#### [Task brief]
From the listing below, pull out all lines with "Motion" in them.

=== Section Start ===

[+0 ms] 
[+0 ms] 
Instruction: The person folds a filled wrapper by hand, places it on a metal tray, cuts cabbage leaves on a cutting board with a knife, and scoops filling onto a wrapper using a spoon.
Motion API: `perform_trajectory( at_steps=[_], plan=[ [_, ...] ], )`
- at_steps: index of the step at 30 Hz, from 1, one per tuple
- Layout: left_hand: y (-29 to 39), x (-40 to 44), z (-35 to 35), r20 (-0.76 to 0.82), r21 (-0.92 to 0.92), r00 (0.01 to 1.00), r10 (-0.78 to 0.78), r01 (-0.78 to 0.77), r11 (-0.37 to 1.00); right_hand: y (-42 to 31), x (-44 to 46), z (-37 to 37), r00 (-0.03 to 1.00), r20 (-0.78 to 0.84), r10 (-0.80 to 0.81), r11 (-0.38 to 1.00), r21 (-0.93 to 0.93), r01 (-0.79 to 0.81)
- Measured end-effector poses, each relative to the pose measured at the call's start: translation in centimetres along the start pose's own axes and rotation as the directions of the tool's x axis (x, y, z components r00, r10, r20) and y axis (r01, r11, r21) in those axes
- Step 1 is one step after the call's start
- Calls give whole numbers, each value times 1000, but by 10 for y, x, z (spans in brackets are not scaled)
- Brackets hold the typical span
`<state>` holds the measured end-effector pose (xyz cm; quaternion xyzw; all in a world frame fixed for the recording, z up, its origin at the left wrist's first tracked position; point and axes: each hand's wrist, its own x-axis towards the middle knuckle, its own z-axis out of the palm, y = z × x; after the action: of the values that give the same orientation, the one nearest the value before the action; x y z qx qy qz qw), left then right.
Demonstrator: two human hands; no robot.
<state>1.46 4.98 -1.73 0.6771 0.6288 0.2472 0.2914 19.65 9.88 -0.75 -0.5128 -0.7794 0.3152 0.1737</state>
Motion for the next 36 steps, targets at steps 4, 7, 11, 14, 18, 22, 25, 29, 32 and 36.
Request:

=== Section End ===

#### [Result of this exercise]
Motion API: `perform_trajectory( at_steps=[_], plan=[ [_, ...] ], )`
Motion for the next 36 steps, targets at steps 4, 7, 11, 14, 18, 22, 25, 29, 32 and 36.

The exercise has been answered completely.